There are racial and socioeconomic inequalities in the prescribing of oral anticoagulants to reduce stroke risk in people with atrial fibrillation, according to a new study conducted in the UK and publishing June 7 in the open-access journal PLOS Medicine by Alyaa Ajabnoor of the University of Manchester, United Kingdom, and colleagues.

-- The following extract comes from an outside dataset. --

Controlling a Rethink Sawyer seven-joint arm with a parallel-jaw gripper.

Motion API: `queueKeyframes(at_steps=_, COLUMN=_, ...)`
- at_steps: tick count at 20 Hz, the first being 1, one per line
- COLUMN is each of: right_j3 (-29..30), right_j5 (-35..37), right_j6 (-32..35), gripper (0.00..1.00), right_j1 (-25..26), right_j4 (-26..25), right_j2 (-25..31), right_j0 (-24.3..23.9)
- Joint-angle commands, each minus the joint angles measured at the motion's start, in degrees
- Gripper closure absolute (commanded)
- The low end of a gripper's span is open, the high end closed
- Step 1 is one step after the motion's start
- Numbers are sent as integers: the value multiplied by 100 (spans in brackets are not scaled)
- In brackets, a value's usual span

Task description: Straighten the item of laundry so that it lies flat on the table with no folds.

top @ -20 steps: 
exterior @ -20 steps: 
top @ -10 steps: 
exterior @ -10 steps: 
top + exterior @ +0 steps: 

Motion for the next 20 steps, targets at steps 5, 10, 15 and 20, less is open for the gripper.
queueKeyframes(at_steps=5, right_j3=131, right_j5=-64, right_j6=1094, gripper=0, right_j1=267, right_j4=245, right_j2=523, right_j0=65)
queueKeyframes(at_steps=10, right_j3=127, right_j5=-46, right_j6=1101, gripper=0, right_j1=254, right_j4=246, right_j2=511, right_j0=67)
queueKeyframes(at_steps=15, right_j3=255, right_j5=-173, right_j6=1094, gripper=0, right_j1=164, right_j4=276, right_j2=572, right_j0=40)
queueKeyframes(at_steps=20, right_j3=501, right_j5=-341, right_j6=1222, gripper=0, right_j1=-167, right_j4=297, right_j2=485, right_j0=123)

Atrial fibrillation (AF) is one of the most important risk factors for future stroke and the current treatment of choice is oral anticoagulants (OACs). However, studies have reported the frequent under-use of OACs in AF patients. Ajabnoor and colleagues used electronic health records from general physician practices in England, as reported in the UK Clinical Practice Research Datalink (CPRD) database, to estimate the incidence of non-valvular atrial fibrillation (NVAF) and trends in OAC prescribing.
The study found the following:
- Incidence rates of NVAF per 100, zyrtec to go back to prescription 000 person-years increased from 20.8 (95% CI 20.4-21.1) in 2009 to 25.5 (95% CI 25.1-25.9) in 2019 and were markedly higher among males.

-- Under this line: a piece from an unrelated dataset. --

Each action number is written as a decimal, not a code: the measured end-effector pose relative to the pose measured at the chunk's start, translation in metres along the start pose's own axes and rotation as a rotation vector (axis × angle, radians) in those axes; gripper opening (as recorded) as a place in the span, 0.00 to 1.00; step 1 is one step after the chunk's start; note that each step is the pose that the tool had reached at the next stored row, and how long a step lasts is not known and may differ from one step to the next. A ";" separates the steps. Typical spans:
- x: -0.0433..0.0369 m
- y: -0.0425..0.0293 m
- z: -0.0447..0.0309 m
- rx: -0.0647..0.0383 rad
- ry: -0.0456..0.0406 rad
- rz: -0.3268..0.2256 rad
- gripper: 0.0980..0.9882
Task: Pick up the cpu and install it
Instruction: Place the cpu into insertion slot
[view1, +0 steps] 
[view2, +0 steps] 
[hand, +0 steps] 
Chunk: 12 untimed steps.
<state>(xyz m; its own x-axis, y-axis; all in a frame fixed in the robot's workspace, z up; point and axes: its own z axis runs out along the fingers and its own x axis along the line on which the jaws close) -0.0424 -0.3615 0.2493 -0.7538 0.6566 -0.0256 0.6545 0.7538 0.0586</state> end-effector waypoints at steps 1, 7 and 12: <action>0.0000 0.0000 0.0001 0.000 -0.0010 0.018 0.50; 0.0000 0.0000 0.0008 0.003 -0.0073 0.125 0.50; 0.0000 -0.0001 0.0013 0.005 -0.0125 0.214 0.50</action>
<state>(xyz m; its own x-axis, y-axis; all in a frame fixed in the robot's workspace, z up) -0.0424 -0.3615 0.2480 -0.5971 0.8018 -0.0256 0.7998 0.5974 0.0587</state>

- Among NVAF patients eligible for anticoagulation, OAC prescribing rose by almost a quarter, from 59.8% (95% CI 59.0-60.6) in 2009 to 83.2% (95% CI 83.0-83.4) in 2019.

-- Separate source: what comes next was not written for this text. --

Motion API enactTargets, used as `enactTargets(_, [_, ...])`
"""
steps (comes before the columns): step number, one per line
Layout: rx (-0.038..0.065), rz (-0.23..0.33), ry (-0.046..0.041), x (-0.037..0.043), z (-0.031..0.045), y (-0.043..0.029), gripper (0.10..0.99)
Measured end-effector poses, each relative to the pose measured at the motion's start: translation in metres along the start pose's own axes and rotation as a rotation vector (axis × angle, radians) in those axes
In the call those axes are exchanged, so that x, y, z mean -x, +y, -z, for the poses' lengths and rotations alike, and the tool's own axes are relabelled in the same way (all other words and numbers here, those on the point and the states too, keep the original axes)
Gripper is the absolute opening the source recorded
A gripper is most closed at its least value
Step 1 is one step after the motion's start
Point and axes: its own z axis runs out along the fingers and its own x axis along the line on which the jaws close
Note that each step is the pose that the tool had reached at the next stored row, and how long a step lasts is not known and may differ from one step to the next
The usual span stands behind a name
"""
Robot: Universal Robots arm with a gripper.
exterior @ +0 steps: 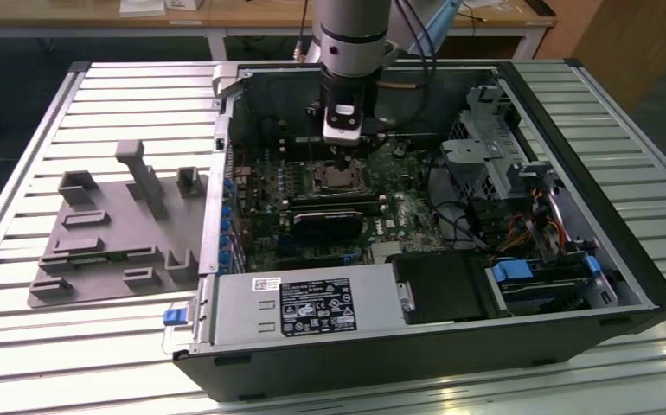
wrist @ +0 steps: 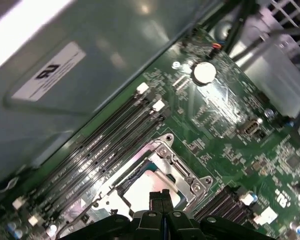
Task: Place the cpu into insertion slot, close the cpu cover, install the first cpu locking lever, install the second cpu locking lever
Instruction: 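Close the cpu cover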
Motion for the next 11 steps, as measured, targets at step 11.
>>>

- Compared to white patients, patients from Black (OR 0.78, 95% CI 0.65-0.94) and other ethnic minorities (OR 0.76, 95% CI 0.64-0.91) were less likely to receive OAC.
- Patients living in the most deprived areas were also less likely to receive OAC compared to those in the least deprived areas (OR0.85, 95% CI0.79-0.91).
- Associations were also seen between OAC prescriptions and clinical factors including dementia, liver disease, malignancy, and history of falls.
The study was limited by the fact that the data depended on accurate recording of conditions by health professionals, and there may have been additional confounding factors associated with the under-prescribing of OACs. However, the authors conclude that clinical and sociodemographic factors play a role in the under-prescribing of OACs.
“Our findings suggest that, in order to improve AF outcomes, these inequalities need to be addressed through equitable interventions to improve OAC prescribing to prevent stroke events and reduce mortality,” the authors say.